The Amazing Spider-Man (2012): A Solid but Forgettable Reboot



In 2002, Spider-Man swung onto the big screen and into the hearts of comic book and superhero fans everywhere followed up by the upgrade in quality with Spider-Man 2 (2004). However, in 2007, this legacy was under harsh scrutiny with the release of the bloated Spider-Man 3. With no compromises to be made between Sam Raimi and the studio on Spider-Man 4, Sony decided to reboot the titular character in 2012 with the more forgotten The Amazing Spider-Man.

Peter Parker (played by Andrew Garfield) is a normal high school student that lives with his Uncle Ben (played by Michael Sheen) and Aunt May (played by Sally Field). On a trip to Oscorp with some fellow classmates he runs into his school yard crush Gwen Stacey (played by Emma Stone) and soon-to-be mentor Dr. Curt Conners (played by Rhys Ifans) where he gets bitten by a genetically altered spider. Soon after Parker feels changes happening he can’t understand, like a 6th sense and increased strength and speed. Learning of these abilities he begins to embarrass his school bully Flash Thompson, which begins a chain of events that lead to the death of his father figure, Ben Parker. Distraught and feeling personally responsible for his death, Peter decides to use his abilities for the greater good and become the hero that would be known as Spider-Man.


Nothing will replace Tobey Maguire as Spider-Man from the first trilogy, but I did enjoy Andrew Garfield’s take on the webhead in 2012. He still carries all the same quirks Peter Parker would have but they gave him more confidence while keeping him that awkward teenager. While this does make him come off like a jerk sometimes, it is a different take on the character and allows a new generation to say that this is our Spider-Man. They also went with the idea of darkening his origin story too, not only by having Ben Parker get shot and die on screen, but also to have Peter right down the street helpless to stop it.


Let’s get this straight: Andrew Garfield is not my favorite Spider-Man, but he does an excellent job in the role. However, he does get overshadowed by more charismatic and likable characters like Gwen Stacey. She is not only a smart cookie like Peter, but she is also not a damsel in distress as they characterized MJ in the Raimi trilogy. She herself makes the antiserum to stop scientist turned reptile, Curt Conners AKA Lizard, from turning the population of New York into monsters. Stacey even helped Spider-Man again when Conners attacked him at school, avoiding the damsel trope and making her just as formidable as Spiderman. Not only can she take care of herself, but she also has amazing chemistry with Andrew Garfield, selling their blossoming romance. This was Spider-Man’s movie, but Emma Stone as Gwen Stacey absolutely stole the spotlight from Garfield.

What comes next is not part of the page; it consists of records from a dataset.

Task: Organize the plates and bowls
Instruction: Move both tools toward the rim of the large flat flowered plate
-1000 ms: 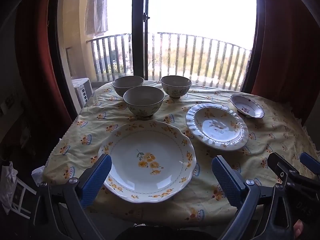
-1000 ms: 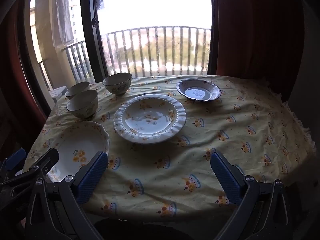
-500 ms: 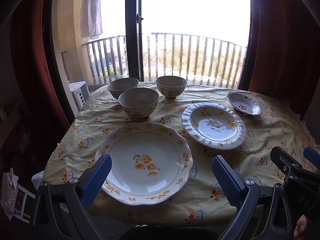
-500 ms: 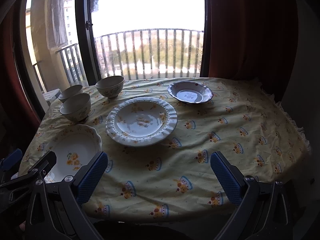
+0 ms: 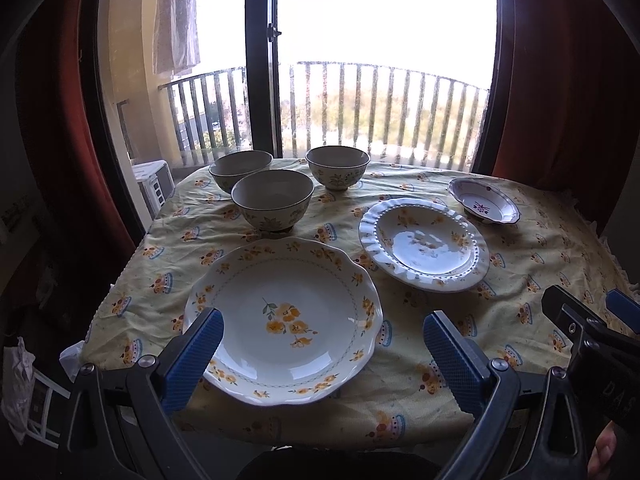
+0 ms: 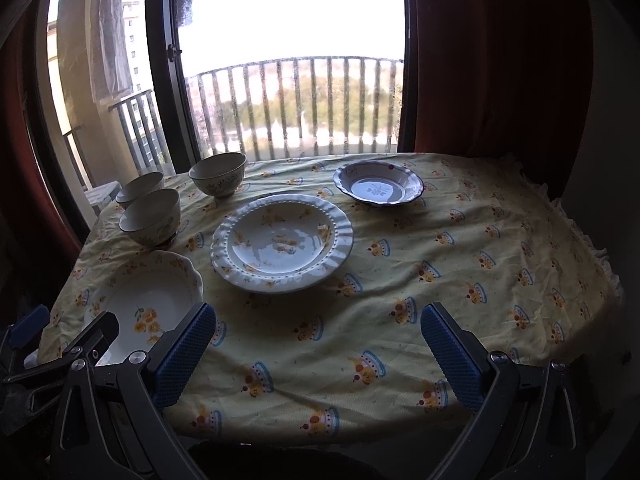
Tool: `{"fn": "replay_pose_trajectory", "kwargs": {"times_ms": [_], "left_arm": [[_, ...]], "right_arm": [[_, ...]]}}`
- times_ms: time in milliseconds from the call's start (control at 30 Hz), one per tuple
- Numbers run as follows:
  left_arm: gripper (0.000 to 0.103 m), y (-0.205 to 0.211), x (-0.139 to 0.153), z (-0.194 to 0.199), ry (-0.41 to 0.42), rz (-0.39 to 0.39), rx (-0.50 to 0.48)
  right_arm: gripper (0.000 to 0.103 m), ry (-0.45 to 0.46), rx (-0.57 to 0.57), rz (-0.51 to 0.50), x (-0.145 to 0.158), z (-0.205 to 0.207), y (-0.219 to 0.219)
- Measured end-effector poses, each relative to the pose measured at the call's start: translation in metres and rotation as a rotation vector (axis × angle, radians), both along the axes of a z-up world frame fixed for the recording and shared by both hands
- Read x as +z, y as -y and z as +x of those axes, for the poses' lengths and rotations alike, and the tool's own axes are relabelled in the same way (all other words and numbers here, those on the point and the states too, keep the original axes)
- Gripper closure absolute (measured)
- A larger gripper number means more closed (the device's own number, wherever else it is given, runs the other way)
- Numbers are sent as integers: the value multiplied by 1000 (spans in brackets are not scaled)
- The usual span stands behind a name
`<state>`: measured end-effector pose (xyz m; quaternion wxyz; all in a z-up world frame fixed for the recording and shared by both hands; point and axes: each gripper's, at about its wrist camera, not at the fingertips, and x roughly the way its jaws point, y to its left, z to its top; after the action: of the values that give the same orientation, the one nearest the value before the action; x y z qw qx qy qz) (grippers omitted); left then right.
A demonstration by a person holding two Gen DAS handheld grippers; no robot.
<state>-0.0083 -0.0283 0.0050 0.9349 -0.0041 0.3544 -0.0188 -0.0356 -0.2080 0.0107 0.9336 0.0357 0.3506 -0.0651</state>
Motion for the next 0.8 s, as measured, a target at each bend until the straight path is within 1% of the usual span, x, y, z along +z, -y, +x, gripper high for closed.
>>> {"fn": "replay_pose_trajectory", "kwargs": {"times_ms": [800], "left_arm": [[3,1,-2,-5,8,-3,-3]], "right_arm": [[0,5,-4,1,1,-4,1]]}}
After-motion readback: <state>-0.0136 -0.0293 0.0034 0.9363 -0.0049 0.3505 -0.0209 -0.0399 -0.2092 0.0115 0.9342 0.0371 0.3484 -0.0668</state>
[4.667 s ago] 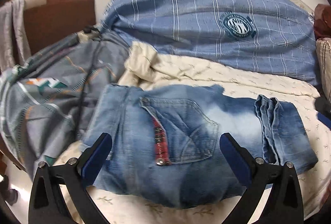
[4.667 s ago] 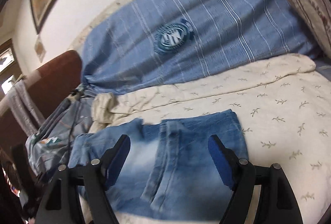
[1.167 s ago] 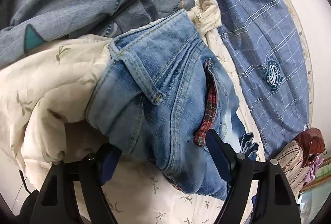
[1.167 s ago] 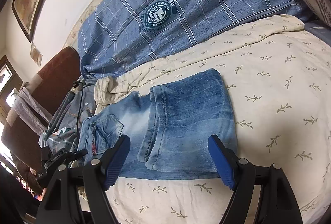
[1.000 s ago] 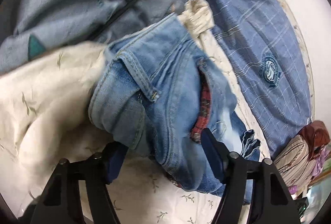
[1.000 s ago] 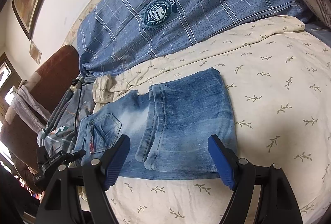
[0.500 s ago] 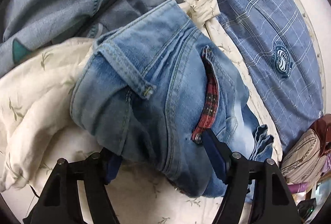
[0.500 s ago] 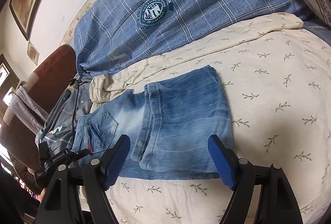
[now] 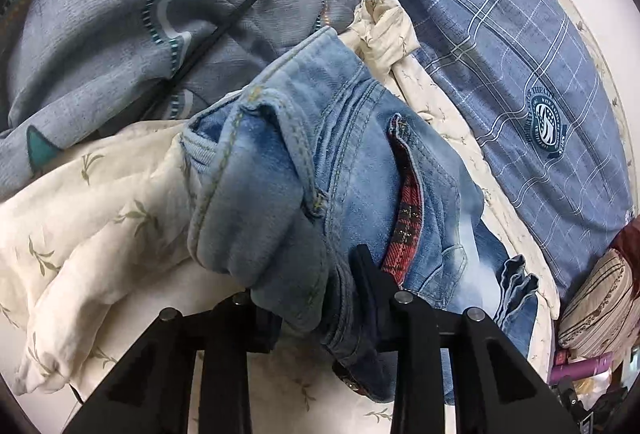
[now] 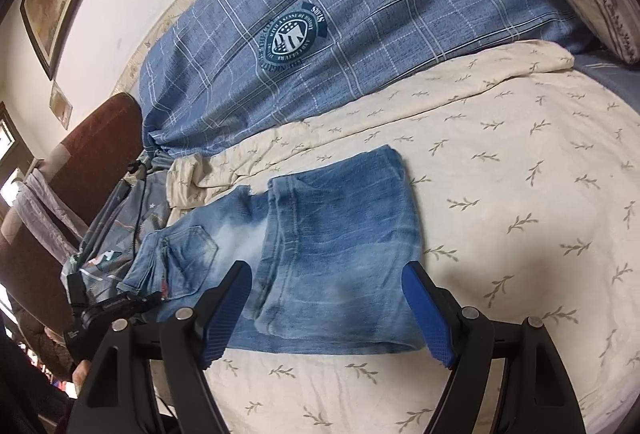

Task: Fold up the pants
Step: 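Grasp the jeans waistband with the left tool, then lift the waistband with the left tool and fold it over the legs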

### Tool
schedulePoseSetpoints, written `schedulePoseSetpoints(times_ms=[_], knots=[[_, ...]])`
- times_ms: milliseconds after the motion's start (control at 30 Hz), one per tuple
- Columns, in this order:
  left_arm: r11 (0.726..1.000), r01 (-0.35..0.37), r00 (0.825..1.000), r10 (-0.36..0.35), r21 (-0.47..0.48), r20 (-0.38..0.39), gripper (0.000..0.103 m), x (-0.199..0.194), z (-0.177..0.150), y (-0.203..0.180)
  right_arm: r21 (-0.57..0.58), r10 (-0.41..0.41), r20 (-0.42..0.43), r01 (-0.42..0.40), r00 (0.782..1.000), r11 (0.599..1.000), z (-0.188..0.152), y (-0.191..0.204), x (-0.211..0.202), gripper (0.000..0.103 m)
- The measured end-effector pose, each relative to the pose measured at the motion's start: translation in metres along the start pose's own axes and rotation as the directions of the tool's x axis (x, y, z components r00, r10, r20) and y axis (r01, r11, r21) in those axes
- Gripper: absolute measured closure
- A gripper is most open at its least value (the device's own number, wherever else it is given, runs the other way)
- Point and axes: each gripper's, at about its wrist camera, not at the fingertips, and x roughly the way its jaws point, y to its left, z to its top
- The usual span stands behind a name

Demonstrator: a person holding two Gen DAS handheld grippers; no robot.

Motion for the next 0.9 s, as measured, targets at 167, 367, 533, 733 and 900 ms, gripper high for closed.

Now let’s move on to the villain, Lizard. When we first meet him, he is a scientist trying to discover a way to regrow human limbs for those that are amputees or were born without them. What makes him better than most villains is the fact that Conners isn’t inherently evil, but misguided. He felt like a gentle soul with intelligence trying to make the world a better place, then his “cure” for regrowing limbs messed with his head AND DNA (huh, a palindrome) creating the Lizard. Rhys Ifans is great as the good man turned mad scientist turned reptile, it just stinks he was in such a forgettable movie.


In the age of reboots and sequels, The Amazing Spider-Man (2012) is fortunately one of the more forgettable ones. This was mostly due to the fact that it was released only 5 years after the Raimi Spider-Man Trilogy concluded. It tries to take some new ideas and different angles on retelling Parker’s origin story, making it more grounded and darker without losing the lighthearted nature of the character. Andrew Garfield was solid as Peter Parker and Spider-Man but he was lost in the shadow of his love interest Gwen Stacey. Lizard was solid and more empathetic than most villains but he is no Green Goblin or Doctor Octopus. It is a shame that this film is somewhat the weakest of all attempts at Spider-Man’s origins in my opinion. Hopefully we get to see Garfield retake the mantle of the iconic character in the upcoming Spider-Man: No Way Home (2021).